■ ASSIGNMENT
The required answer is an exact copy of the lines from the one containing "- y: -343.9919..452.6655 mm" to the end of the listing, both included, without any pictures.
<<<<
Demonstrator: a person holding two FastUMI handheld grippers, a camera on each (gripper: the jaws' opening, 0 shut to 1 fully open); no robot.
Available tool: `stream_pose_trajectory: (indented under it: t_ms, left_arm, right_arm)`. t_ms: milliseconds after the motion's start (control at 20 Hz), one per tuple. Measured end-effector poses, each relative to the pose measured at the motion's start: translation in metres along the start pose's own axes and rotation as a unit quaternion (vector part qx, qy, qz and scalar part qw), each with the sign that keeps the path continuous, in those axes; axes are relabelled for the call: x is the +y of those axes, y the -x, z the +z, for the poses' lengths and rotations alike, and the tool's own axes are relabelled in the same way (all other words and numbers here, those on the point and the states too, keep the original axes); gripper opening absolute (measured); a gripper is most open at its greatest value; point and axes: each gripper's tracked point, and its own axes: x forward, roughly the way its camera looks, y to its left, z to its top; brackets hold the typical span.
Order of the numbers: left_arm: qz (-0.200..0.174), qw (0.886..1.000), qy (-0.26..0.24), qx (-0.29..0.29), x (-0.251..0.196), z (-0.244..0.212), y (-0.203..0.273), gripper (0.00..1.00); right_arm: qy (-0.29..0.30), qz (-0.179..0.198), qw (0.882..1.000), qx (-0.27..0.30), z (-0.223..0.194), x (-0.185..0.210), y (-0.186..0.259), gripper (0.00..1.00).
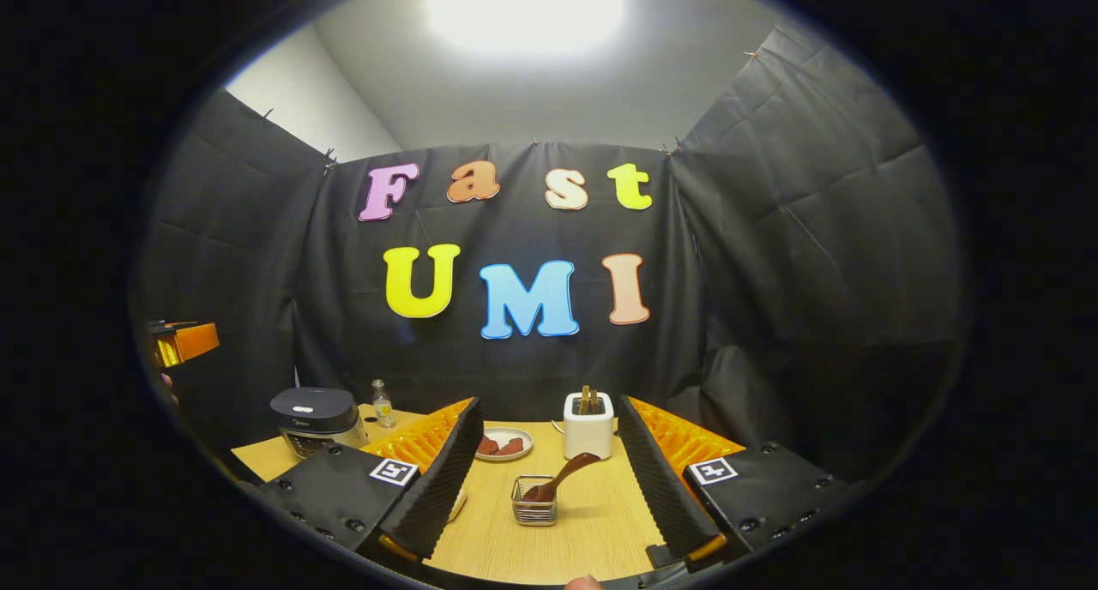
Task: Close the left gripper, press the button to open the rice cooker; take a wooden spoon from the chopstick holder with the right hand, scoop a spoonful of rice and pour it into the rice cooker, then put the wooden spoon back into the chopstick holder.
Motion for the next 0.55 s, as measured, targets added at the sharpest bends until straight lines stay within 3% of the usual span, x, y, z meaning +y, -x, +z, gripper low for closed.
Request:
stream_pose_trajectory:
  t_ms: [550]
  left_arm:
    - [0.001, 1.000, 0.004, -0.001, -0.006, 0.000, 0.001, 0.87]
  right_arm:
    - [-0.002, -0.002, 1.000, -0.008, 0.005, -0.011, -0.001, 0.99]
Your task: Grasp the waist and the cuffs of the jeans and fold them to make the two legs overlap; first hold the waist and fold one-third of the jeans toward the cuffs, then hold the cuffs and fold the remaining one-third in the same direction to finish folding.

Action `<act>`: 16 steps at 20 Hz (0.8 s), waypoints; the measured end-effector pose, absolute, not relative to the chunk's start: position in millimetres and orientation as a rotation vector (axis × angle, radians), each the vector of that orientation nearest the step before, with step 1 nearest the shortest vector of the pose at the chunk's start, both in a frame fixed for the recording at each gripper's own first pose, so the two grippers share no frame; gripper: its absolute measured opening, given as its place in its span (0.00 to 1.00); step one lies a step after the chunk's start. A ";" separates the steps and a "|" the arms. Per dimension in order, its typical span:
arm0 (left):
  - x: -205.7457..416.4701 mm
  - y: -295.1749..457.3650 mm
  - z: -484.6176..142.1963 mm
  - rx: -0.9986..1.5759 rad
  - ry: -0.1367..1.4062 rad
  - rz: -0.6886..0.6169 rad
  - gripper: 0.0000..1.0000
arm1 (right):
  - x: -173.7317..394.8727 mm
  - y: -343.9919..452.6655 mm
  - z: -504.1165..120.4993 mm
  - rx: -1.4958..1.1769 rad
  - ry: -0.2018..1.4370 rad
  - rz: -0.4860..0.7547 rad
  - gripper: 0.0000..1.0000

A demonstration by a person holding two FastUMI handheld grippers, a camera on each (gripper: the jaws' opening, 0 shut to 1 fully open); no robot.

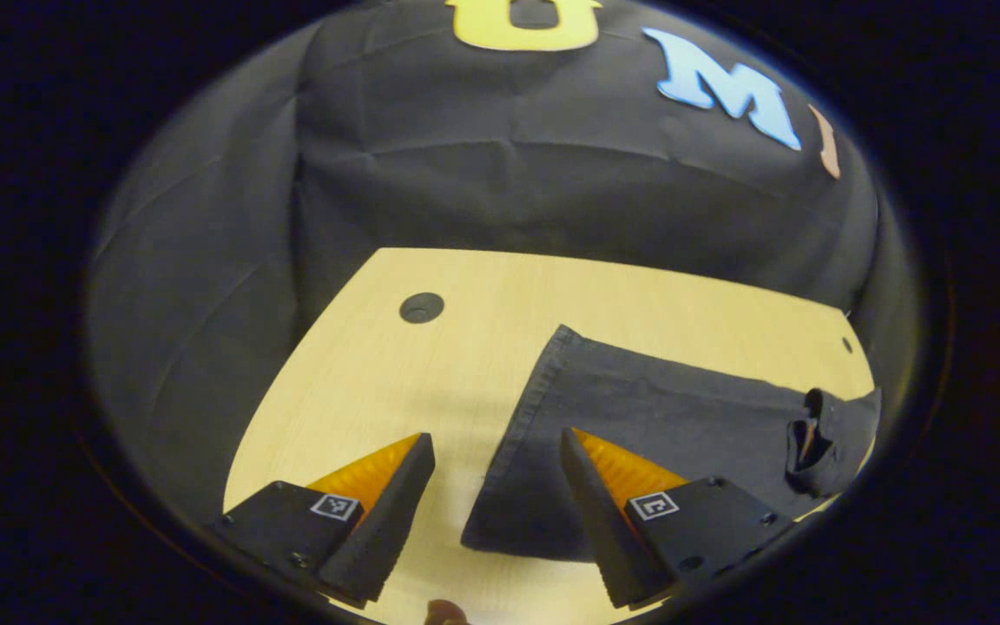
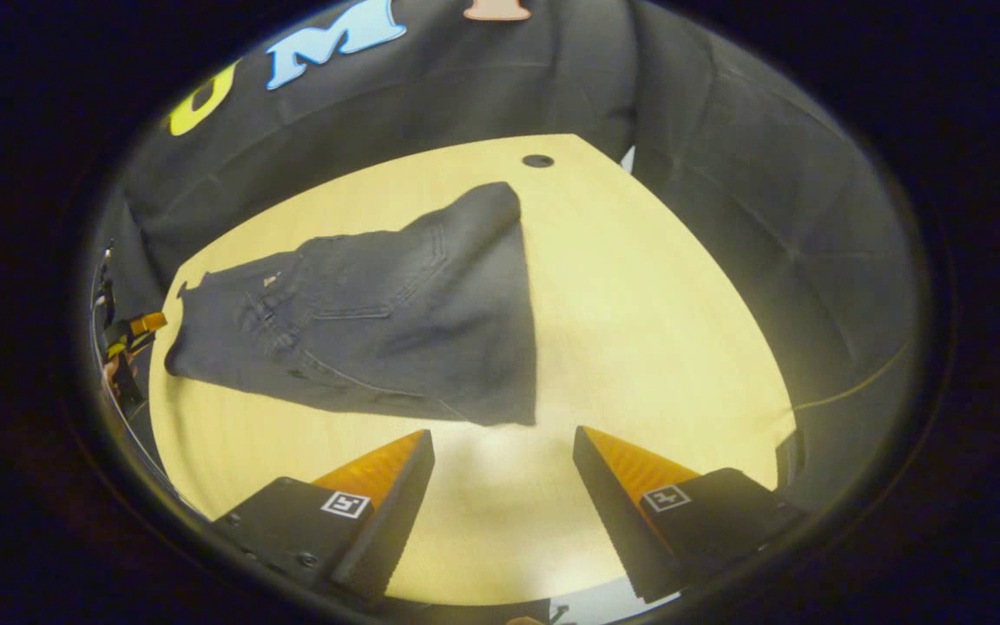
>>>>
■ SOLUTION
  - y: -343.9919..452.6655 mm
  - z: -504.1165..120.4993 mm
  - rx: -1.4958..1.1769 rad
  - ry: -0.2018..1.4370 rad
  - rz: -0.4860..0.7547 rad
  - gripper: 0.0000..1.0000

A demonstration by a person holding two FastUMI handheld grippers, a camera on each (gripper: the jaws' opening, 0 shut to 1 fully open); no robot.

Now the output is complete.